In some embodiments, the polymeric shell comprises a plurality of shell layers, with the outermost layer of the shell being a hydrophobic resin. The hydrophobic resin can prevent moisture from entering the bubble body and protect the quantum dots.
The quantum dot layered body may be one or more layers, and the quantum dot layered body as a product may be separated from the boundary between layers due to fusion between layers or the like. The thickness of the quantum dot layered body may be any thickness, and may be referred to as a quantum dot film when thin and as a quantum dot plate when thick.
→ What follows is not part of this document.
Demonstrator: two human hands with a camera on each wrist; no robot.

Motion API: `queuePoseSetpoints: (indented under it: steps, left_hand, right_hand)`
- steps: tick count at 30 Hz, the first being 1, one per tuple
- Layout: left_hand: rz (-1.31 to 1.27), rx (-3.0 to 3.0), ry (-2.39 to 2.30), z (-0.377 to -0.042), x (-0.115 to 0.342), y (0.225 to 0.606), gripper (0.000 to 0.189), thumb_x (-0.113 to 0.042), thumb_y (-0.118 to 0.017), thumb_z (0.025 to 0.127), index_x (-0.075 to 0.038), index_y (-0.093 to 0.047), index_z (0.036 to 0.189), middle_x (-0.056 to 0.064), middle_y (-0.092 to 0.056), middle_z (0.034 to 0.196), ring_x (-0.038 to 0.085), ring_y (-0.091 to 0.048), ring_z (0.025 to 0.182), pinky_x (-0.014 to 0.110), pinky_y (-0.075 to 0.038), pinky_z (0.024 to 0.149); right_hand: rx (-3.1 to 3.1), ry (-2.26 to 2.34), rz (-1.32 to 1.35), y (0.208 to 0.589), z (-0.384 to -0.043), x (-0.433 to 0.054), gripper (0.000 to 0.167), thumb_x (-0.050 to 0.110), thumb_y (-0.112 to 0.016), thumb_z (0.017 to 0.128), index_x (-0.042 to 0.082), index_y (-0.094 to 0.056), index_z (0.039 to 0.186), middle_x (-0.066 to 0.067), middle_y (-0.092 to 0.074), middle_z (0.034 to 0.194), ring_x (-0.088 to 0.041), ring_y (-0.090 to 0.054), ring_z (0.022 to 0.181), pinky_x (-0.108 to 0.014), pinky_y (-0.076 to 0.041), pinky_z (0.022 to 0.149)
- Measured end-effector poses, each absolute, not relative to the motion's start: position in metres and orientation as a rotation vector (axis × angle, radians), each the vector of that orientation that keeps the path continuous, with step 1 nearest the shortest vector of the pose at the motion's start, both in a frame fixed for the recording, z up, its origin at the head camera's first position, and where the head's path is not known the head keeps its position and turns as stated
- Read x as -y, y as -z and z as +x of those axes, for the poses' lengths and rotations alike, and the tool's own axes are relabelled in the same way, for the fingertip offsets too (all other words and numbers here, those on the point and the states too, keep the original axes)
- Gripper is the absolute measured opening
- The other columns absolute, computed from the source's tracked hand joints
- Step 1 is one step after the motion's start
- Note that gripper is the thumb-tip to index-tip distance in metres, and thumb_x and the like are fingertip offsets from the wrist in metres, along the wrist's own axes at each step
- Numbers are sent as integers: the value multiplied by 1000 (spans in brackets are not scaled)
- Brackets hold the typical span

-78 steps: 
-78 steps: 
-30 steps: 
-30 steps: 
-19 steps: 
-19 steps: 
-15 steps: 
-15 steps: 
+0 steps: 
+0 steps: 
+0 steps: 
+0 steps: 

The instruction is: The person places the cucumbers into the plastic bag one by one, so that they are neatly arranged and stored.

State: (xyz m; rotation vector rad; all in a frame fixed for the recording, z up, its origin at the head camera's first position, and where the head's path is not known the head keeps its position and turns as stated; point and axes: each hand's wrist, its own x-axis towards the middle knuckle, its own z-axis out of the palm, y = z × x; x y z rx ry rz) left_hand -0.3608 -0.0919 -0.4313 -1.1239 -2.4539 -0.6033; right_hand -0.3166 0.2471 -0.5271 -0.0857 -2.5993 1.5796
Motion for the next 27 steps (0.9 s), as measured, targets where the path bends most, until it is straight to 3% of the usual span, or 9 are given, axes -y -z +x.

The processes of the layers of the quantum dot layered body may be different from each other, for example, a new layer may be formed by coating, spraying, etc. on the surface of the quantum dot composite layer, instead of using a melt extrusion method.
In some embodiments, the second polymer pellets are prepared and placed in a second extrusion device for heating to melt, and the first extrusion device and the second extrusion device work together to produce a sheet of a laminate of the second polymer layer and the quantum dot composite layer. The resulting structure is shown in FIG. 5.
In some embodiments, a third polymer pellet is prepared and placed in a third extrusion device to be heated and melted, and the third extrusion device works together with the first extrusion device and the second extrusion device to obtain a laminated plate of the second polymer layer, the quantum dot composite layer and the third polymer layer. The resulting structure is shown in FIG. 6.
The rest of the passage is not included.